Disturbi dell’alimentazione o di vita?

Anoressia e bulimia

Arriva il caldo e per le donne la “prova costume” è un appuntamento al quale non si può assolutamente rinunciare. Le case si riempiono di riviste che pubblicizzano diete miracolose in cui si arriva anche a perdere 1 Kg a settimana; si passano ore e ore su internet con la speranza di trovare prodotti in grado di eliminare cellulite e smagliature. Molti ricercatori, infatti, sostengono che l’attenzione che noi occidentali abbiamo nei confronti del nostro corpo deriva dalle immagini e dai valori veicolati dai programmi televisivi, imperniati sull’ideale estetico di bellezza. I media e i siti internet, quindi, possono costituire uno dei tanti fattori di rischio per lo sviluppo di disturbi del comportamento alimentare (DCA): l’anoressia e la bulimia nervosa.

La caratteristica principale dell’anoressia è il rifiuto del cibo in quanto si ha paura di ingrassare ed è per questo motivo che si tende a mettere in atto una serie di comportamenti tipici del disturbo quali seguire una dieta ferrea, calcolare le calorie, svolgere attività fisica in maniera ossessiva e indursi il vomito dopo aver mangiato piccole quantità di cibo. I sintomi fisici dell’anoressia consistono, quindi, in una perdita di peso eccessiva, interruzione per almeno tre mesi del ciclo mestruale, iperattività e abbassamento della temperatura corporea. È un disturbo che colpisce soprattutto le donne nel periodo preadolescenziale o adolescenziale e per mantenere il peso corporeo ottenuto, ricorrono all’utilizzo di tecniche quali il vomito autoindotto o l’uso sistematico di lassativi e diuretici.

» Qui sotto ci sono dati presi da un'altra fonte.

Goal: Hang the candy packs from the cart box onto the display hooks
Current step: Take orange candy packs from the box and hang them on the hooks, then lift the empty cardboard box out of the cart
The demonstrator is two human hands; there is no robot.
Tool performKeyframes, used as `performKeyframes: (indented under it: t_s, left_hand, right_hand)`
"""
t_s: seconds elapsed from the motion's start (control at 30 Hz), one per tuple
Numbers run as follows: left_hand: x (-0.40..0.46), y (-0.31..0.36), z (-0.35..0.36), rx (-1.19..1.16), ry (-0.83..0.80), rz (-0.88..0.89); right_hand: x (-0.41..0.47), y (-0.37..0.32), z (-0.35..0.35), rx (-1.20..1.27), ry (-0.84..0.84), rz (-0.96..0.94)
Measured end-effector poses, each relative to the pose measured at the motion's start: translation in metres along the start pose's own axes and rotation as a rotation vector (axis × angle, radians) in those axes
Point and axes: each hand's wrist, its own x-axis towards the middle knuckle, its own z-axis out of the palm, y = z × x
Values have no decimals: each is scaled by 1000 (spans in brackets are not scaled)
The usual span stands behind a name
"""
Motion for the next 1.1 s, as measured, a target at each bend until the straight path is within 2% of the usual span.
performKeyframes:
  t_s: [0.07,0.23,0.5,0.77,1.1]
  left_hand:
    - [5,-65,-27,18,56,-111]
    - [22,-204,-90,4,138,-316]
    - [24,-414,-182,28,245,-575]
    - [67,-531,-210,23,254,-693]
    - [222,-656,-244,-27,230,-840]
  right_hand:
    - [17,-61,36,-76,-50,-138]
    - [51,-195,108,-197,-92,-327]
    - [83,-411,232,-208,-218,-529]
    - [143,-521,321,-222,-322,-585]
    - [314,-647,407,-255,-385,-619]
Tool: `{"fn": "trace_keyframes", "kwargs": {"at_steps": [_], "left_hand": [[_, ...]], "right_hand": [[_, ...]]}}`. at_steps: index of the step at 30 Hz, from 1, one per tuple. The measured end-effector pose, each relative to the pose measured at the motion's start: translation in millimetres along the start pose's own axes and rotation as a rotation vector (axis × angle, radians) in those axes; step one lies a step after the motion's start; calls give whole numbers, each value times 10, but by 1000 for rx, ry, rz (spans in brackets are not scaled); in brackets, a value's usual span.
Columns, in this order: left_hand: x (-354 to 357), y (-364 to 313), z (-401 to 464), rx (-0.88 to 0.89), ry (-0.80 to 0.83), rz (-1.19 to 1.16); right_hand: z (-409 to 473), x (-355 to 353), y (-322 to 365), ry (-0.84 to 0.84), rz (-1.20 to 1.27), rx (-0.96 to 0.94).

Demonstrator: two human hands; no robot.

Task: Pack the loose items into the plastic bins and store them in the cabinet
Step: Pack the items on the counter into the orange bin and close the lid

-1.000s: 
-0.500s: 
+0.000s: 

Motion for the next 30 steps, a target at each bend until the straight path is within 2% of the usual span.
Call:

La bulimia, invece, si sviluppa nella maggior parte dei casi come una conseguenza di una dieta ferrea che induce la persona a mettere in atto grandi abbuffate considerate come delle vere e proprie trasgressioni, legate ad una perdita di controllo. In un primo momento queste abbuffate sviluppano nella persona una forma di piacere poiché allentano la tensione legata alla dieta, ma con il passare del tempo le emozioni negative (paura di aumentare di peso, vergogna etc.) tendono a sovrastare l’individuo conducendolo ad ulteriori abbuffate. Anche per questo disturbo alimentare sono presenti dei comportamenti compensatori come l’autoinduzione del vomito, l’uso di lassativi o diuretici e il digiuno nei giorni successivi alle abbuffate.

In generale l’anoressia e la bulimia sono due modi per esprimere uno stato di disagio e sofferenza affettiva vissuti dal soggetto e sono considerati disturbi psico-sociali. In modo particolare le anoressiche tendono a presentarsi come persone estremamente intelligenti tanto che a scuola possono ottenere ottimi voti, ma nello stesso tempo il rapporto con le proprie figure di riferimento tende ad essere compromesso. In molti casi, infatti, si è riscontrata una mancata comunicazione tra i membri del nucleo familiare, un’incapacità di riconoscere le emozioni e una eccessiva preoccupazione per il peso delle figlie da parte dei genitori.

Attraverso un’adeguata psicoterapia è possibile creare un’atmosfera basata sull’accoglienza dei disagi e delle paure tipici dei soggetti affetti da DCA con l’obiettivo di fargli acquisire degli stati cognitivi ed emotivi più funzionali al proprio stato di crescita interiore. E’ fondamentale lavorare parallelamente con la famiglia affinché possano emergere risorse utili per il superamento del DCA. Obiettivo, quindi, della psicoterapia è fare in modo che il paziente possa ritrovare le proprie risorse interne per affrontare la realtà leggendo se stesso in modo più maturo ed adeguato.